Gómez y yo nos miramos incrédulos. El ministro aprovechó
para levantar el vaso de cristal del piso. Lo miró, se acercó a la mesita, lo
llenó y volvió a sentarse. Ya más
compuesto, siguió hablando.
—En los últimos tiempos a los legionarios nos están tratando
bastante mal, sobre todo con los dos últimos Papas, así que desde una de
nuestras universidades en México empezó a armarse un plan que nos pareció
complicado pero posible. La parte técnica se resolvería de una manera u otra.
El problema era conseguir el adn.
Gómez miraba incrédulo. Cuando el ministro hizo una pausa
para llevarse el vaso a la boca, lo interrogó:
—¿El adn de quién?
El ministro hizo un gesto ridículo: puso los ojos en blanco
como una adolescente. Después sorbió un poco whisky y contesto.
—¿De quién va a ser, morocho primitivo? Estamos tratando de
clonar a Wojtyla para restaurar el orden de la Iglesia.

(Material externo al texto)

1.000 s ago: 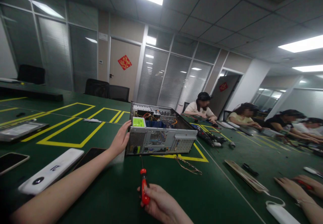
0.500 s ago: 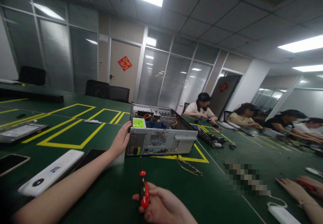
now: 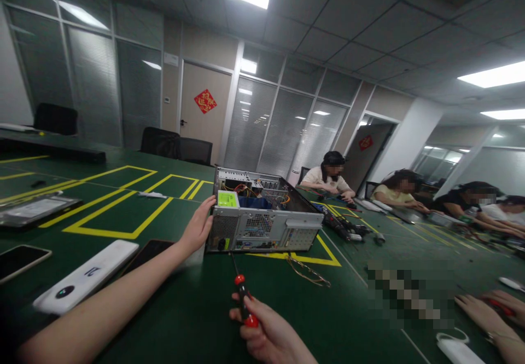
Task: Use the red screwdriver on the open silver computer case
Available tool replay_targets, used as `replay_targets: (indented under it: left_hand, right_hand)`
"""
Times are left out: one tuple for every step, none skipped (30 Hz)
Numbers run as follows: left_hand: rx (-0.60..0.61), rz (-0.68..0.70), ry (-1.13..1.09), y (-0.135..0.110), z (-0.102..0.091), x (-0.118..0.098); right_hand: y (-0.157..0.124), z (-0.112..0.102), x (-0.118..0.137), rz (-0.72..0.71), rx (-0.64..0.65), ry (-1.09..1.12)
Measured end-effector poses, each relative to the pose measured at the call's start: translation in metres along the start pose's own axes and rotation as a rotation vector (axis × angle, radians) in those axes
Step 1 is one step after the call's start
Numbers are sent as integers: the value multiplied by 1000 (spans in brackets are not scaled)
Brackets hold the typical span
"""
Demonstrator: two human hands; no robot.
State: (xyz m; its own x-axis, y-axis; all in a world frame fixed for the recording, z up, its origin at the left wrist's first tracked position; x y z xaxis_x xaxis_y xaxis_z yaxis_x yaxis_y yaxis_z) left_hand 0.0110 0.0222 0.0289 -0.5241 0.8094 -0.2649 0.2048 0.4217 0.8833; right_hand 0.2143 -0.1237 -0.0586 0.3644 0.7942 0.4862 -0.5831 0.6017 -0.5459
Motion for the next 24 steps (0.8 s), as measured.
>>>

En ese momento me empezaron a picar las manos ¿Era posible
que toda mi vida estuviera a punto de desintegrarse por culpa de unos idiotas
fanáticos que querían clonar a un Papa a partir de algún moco que el viejo a lo
mejor había pegado en el asiento del Papamóvil? Sentí yo también las ganas de
partirle la cabeza.
—¡Perdí mi Dauphine porque usted quería resucitar a un Papa!
—Calma Beto, —interrumpió Gómez—, ya sabemos lo que
necesitamos.
El ministro se puso de pié, desafiante.
—¿Qué piensa hacer? ¿No saben que me alcanza mover un dedo
para que los hagan mierda?
Gómez se rió. Se abrió la campera y mostró un grabador
digital pegado a la ropa.
—¿Vos me vas a hundir a mí? Esperá que esto llegue a los
diarios a ver como te va…
Gómez encaró para la puerta. Lo seguí. El ministro estaba
congelado al lado de la mesita, sin encontrar como reaccionar. Cuando yo estaba
a la altura del porche, Gómez me gritó desde el auto:
—Manoteá alguna antigüedad. Capaz que la vendemos y
recuperamos algo de lo que nos costó la aventura.
Me volví a asomar adentro de la casa y levante de un mueble
una imagen del divino niño. Cerré la puerta y corrí hasta el auto.
Mientras arrancaba Gomez evaluó la pieza.
—Está bien. Hay un anticuario que me debe unos favores que
nos va a dar una buena guita por esto. Recién cuando volvimos a salir a la
autopista volvió a hablar:
—Che Beto, ¿vos no tenés una fijación con la recuperación
del Dauphine? Digo, como si estuvieras proyectando la necesidad de recuperar a
Sara?
—¿Y desde cuando sabés psicología vos?
—Desde que, hace años, me mandaron a cursar para hacer
inteligencia en la facultad.
—Mirá vos. Uno nunca termina de conocer a la gente.